Let’s step back a moment and look at what Jesus is asking us to give up – it gives us a clue as to our audience, those who know their need of God.  Are there any among us who have no purse or bag?  Are there any among us who have no clothes or footwear?  Are there any among us who have no one to greet them, or to honor them? 

This is the other part of Luke’s program and agenda.  Luke knew well the people who were without.  He writes about them constantly, and focuses our attention on them in the structuring of the Gospel.  He focuses on the “little ones”, the ones who have nothing, the poor, the widow and the orphan, the ones without hope.  He falls in line with the prophets of Israel who constantly reminded the Chosen People of God about their responsibility to those that had nothing.

Perhaps Jesus’ sending his missioners out without was a way to accomplish their own identification with those “little ones” for whom the Kingdom of God is intended.  Luke reminds us in his version of the Beatitudes, “Blessed are the poor, for theirs is the kingdom of heaven.”  Thus if we are the sent ones, the ones with the message, the ones who can share hope – to whom can we go to do these good works?

Maybe I need to give up my purse, my bag, my shoes, and my social life so that I can understand those who need.  Maybe I need to be clear about my wealth not just of things, but my wealth of hope.  Perhaps I need to share my joy, my hopefulness in life, my relationship with God to others, and look deeply into the lives of those who do not have these advantages. 

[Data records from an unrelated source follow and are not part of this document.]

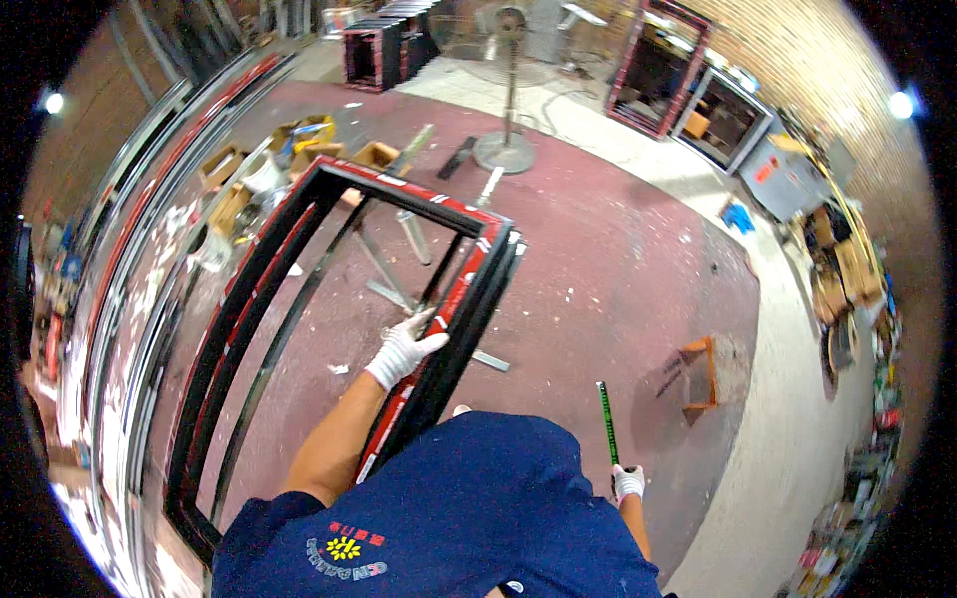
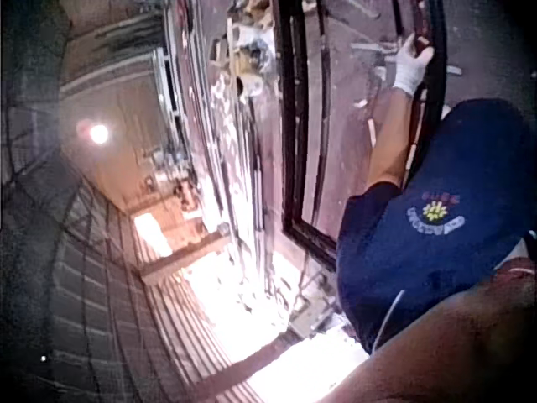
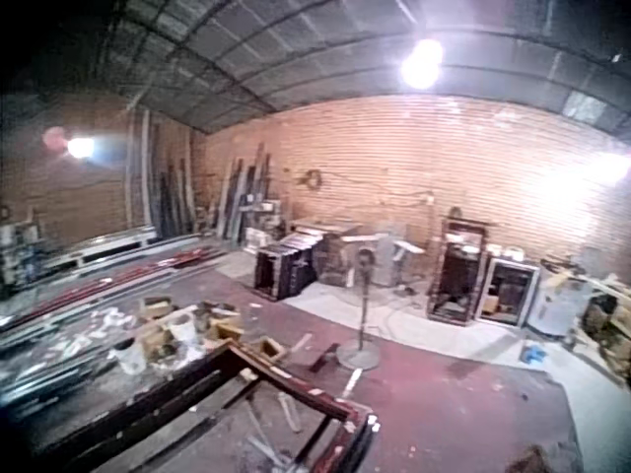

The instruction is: The person picks up a window frame, places it on a stand, and uses a tape measure and marker to measure and mark multiple points along the frame's edges. The person repeats this process on several frames, moving them between stands and the floor.

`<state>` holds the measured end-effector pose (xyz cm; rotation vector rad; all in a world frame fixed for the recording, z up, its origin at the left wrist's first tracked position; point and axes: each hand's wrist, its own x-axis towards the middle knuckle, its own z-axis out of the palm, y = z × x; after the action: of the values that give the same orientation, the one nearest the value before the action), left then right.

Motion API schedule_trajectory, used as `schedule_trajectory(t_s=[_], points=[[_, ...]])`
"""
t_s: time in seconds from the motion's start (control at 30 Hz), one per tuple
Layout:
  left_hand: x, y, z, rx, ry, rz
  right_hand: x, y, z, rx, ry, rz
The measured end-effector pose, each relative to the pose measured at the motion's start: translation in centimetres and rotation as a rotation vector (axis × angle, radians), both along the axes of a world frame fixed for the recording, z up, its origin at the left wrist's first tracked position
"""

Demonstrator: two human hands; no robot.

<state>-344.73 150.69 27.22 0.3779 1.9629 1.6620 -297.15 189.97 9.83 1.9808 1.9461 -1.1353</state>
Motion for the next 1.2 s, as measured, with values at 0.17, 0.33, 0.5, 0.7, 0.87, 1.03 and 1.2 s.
schedule_trajectory(t_s=[0.17,0.33,0.5,0.7,0.87,1.03,1.2], points=[[0.5,-1.3,1.9,-0.059,0.060,0.034,-7.3,1.2,2.0,0.055,0.207,0.013],[-5.3,-13.1,2.3,-0.676,0.960,0.388,-10.0,1.2,3.9,0.063,0.253,0.113],[-5.5,-34.4,6.6,-1.630,1.016,0.772,-12.1,0.8,8.0,0.012,0.208,0.072],[-5.6,-50.4,3.4,-1.756,0.063,0.593,-11.4,3.0,7.6,0.028,0.156,0.105],[-7.4,-48.4,5.7,-1.751,0.129,0.504,-10.2,3.6,6.4,0.035,0.125,0.100],[-7.3,-47.3,6.7,-1.764,0.084,0.483,-12.8,2.2,6.3,0.054,0.053,0.118],[-8.4,-47.6,5.5,-1.736,0.076,0.475,-15.7,0.4,10.7,0.095,0.115,0.178]])
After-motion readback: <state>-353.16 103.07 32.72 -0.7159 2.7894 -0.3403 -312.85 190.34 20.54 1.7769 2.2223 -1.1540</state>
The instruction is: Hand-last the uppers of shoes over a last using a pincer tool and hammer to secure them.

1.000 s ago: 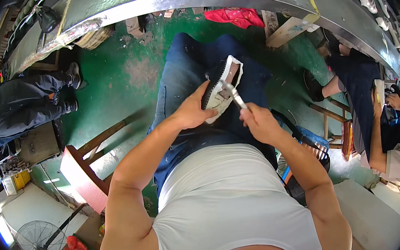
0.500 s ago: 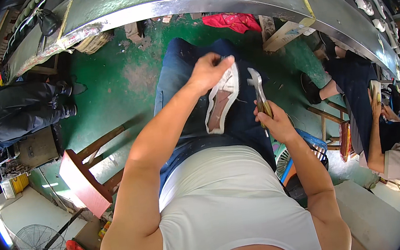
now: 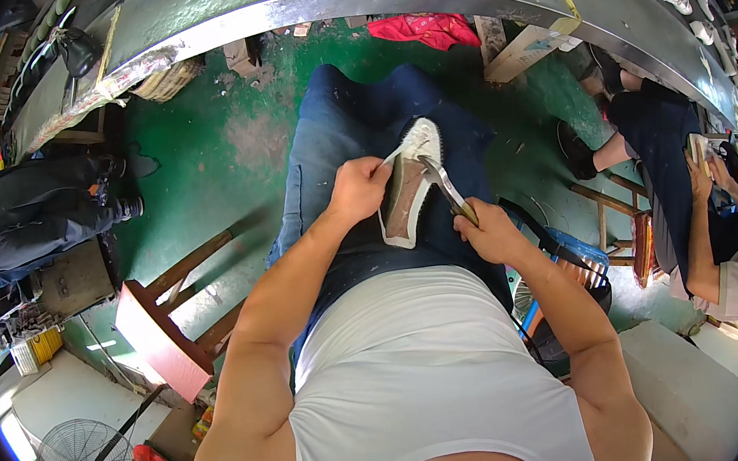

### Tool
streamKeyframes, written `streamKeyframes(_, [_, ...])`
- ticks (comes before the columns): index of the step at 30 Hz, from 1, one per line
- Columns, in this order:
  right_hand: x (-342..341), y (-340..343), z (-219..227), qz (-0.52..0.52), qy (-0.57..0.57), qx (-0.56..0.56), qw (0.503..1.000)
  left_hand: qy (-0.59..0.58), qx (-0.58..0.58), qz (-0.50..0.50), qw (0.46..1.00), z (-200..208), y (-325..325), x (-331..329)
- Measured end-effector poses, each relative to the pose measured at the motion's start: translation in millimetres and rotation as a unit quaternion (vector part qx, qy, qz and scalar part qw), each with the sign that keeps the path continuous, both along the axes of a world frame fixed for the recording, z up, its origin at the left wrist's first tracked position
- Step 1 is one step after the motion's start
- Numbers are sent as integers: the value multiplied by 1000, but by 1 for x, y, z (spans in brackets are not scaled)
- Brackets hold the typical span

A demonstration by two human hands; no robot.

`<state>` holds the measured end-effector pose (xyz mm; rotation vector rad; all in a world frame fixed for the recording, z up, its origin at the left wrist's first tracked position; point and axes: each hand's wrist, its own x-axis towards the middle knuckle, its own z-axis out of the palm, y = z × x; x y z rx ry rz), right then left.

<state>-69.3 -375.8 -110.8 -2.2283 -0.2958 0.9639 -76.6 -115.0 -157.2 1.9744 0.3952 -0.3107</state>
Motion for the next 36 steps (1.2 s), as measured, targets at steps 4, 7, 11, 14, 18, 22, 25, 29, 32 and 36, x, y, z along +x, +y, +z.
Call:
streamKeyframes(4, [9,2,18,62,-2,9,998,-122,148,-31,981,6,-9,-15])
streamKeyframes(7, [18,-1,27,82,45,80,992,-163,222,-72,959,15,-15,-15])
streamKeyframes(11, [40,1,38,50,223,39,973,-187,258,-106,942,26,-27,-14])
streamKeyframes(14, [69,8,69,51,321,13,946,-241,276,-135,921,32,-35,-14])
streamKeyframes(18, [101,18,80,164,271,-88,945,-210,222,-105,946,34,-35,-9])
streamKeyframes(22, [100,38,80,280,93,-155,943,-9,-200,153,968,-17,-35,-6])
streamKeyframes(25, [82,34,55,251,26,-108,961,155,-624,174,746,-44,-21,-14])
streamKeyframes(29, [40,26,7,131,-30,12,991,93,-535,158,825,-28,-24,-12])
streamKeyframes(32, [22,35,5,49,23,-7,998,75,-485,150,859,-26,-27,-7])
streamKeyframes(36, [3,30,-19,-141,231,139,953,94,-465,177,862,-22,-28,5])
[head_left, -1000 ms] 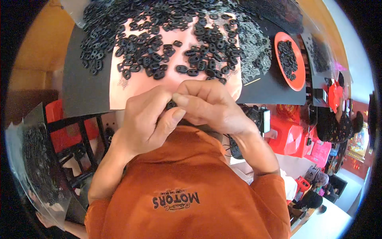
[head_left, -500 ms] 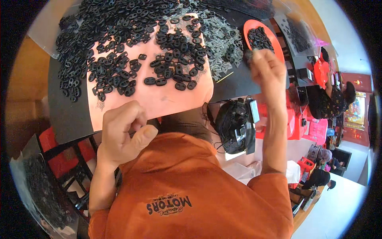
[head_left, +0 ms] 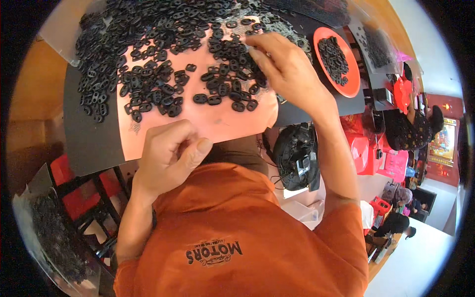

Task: The person repeatedly picks up two halves of a black plastic snap fastener from a pile on a table and presses them together by hand. The assembled fasteners are placed into a red bowl on the right side of the table. The person continues this repetitive assembly process for the duration of the clip.

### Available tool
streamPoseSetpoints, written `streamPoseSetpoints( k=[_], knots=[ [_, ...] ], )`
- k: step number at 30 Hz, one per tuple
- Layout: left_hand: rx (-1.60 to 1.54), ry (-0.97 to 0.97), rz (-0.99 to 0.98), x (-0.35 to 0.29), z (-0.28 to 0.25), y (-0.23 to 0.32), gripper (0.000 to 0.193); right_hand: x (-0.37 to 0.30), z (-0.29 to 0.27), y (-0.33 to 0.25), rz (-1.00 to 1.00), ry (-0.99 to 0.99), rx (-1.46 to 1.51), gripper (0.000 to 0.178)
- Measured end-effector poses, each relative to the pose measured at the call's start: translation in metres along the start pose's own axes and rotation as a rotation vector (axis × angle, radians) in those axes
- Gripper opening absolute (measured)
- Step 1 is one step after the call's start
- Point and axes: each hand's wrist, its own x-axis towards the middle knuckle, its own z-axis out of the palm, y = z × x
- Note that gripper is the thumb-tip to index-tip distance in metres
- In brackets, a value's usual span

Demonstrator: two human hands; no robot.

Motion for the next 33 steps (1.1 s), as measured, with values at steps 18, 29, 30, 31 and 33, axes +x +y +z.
streamPoseSetpoints(
  k=[18,29,30,31,33],
  knots=[
    [0.08,0.049,-0.051,0.0,0.006,-0.003,0.032,0.05,0.048,-0.034,-0.213,-0.129,-0.131,0.018],
    [0.019,0.072,-0.114,-0.006,0.007,-0.012,0.028,0.05,0.041,-0.044,-0.184,-0.002,-0.009,0.015],
    [0.064,0.09,-0.07,-0.006,0.007,-0.011,0.028,0.052,0.042,-0.049,-0.185,-0.031,-0.029,0.015],
    [0.102,0.093,-0.016,-0.004,0.007,-0.01,0.027,0.051,0.039,-0.051,-0.17,-0.056,-0.061,0.015],
    [0.023,0.075,-0.071,-0.005,0.006,-0.01,0.026,0.047,0.035,-0.054,-0.183,-0.065,-0.063,0.015]
  ],
)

"Whoever listens to you listens to me, and whoever rejects you rejects me, and whoever rejects me rejects the one who sent me."

On Giving and Receiving

Some of you may be thinking out there, “Oh, dear, he’s lurching from a sermon on evangelism to a sermon on stewardship.”  Rest easy – that’s not my task this morning.  I think my task is to get us to talk about giving and receiving, and doing this as a focus of our mission as a Christian Church in this community. 

Let me tell you a story.  I had a colleague who was very earnest, and whose views on just about anything, I tended to disregard.  She was very earnest.  One day she came into the sacristy to talk with me.  “Michael, you know how you receive communion at the end of the Communion?”  “Yes,” I responded, “I have a very good reason for that.  Bishop Swing…” She cut me off short.  “I’m not talking about that,” she said.  “I’m talking about how you commune yourself.”  “Yes,” I said, that is my practice.  “Michael,” she said with a motherly look in her eye, “You need to learn to receive.”

“Whenever you enter a town and its people welcome you, eat what is set before you; cure the sick who are there, and say to them, `The kingdom of God has come near to you.'”

“The Kingdom of God has come near to you!”  Receive it.  Perhaps we’re not good in our mission efforts because we haven’t learned how to receive, how to take it in.  For many of us it has been given to us since we were children, or since we came to an understanding about our faith and ourselves.  And here we are now, being sent out – sent out to give.  Perhaps before we go we need to take it all in, understand, and do as Paul says, “read, mark, learn, and inwardly digest” the good news that has been given us.  Receive it.

Once you have received it – in the Eucharist, in the Word of God, in the remembrance of your baptism, in the forgiveness and peace given to you by others, in the love of those around you, in the love of God – once you have received that – then think on the ways that you can share, taking nothing with you but the message.